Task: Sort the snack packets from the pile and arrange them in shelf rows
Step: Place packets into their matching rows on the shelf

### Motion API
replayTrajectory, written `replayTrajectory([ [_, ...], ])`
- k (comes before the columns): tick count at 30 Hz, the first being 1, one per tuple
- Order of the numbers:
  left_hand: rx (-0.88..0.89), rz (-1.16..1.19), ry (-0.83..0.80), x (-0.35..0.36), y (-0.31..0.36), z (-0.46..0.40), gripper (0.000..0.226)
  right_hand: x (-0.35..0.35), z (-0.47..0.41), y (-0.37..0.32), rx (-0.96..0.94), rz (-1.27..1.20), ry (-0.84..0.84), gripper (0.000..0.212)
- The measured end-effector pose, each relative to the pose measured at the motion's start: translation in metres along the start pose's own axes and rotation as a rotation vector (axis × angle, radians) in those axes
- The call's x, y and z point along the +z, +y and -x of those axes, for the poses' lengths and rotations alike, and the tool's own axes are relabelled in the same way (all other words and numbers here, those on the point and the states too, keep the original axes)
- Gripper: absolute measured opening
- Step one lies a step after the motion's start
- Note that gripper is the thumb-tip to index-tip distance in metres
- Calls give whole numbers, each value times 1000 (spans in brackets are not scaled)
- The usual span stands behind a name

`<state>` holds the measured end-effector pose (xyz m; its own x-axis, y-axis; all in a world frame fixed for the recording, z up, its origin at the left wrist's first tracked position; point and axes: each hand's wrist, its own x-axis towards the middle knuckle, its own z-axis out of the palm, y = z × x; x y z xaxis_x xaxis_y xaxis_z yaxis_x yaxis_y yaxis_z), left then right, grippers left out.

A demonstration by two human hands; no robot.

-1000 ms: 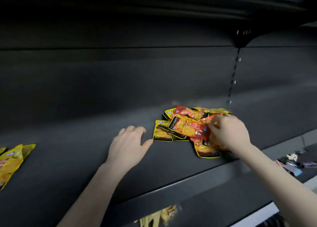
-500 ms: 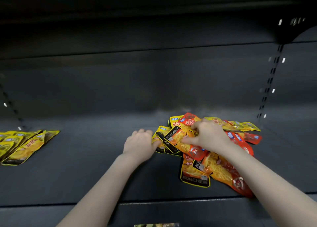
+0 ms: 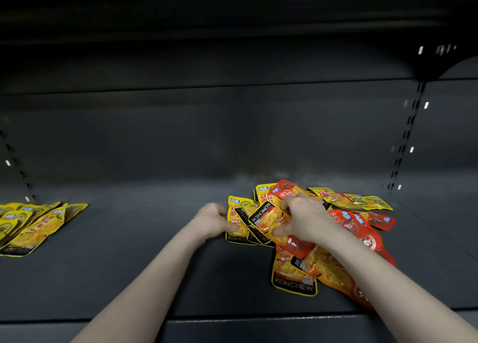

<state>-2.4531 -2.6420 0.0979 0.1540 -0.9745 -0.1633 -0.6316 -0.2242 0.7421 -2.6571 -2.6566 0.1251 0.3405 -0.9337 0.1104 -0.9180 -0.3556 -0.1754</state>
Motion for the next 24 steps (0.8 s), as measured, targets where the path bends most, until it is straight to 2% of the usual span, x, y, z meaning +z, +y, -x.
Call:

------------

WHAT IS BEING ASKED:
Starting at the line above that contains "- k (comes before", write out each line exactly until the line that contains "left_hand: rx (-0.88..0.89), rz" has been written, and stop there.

REPLY:
- k (comes before the columns): tick count at 30 Hz, the first being 1, one per tuple
- Order of the numbers:
  left_hand: rx (-0.88..0.89), rz (-1.16..1.19), ry (-0.83..0.80), x (-0.35..0.36), y (-0.31..0.36), z (-0.46..0.40), gripper (0.000..0.226)

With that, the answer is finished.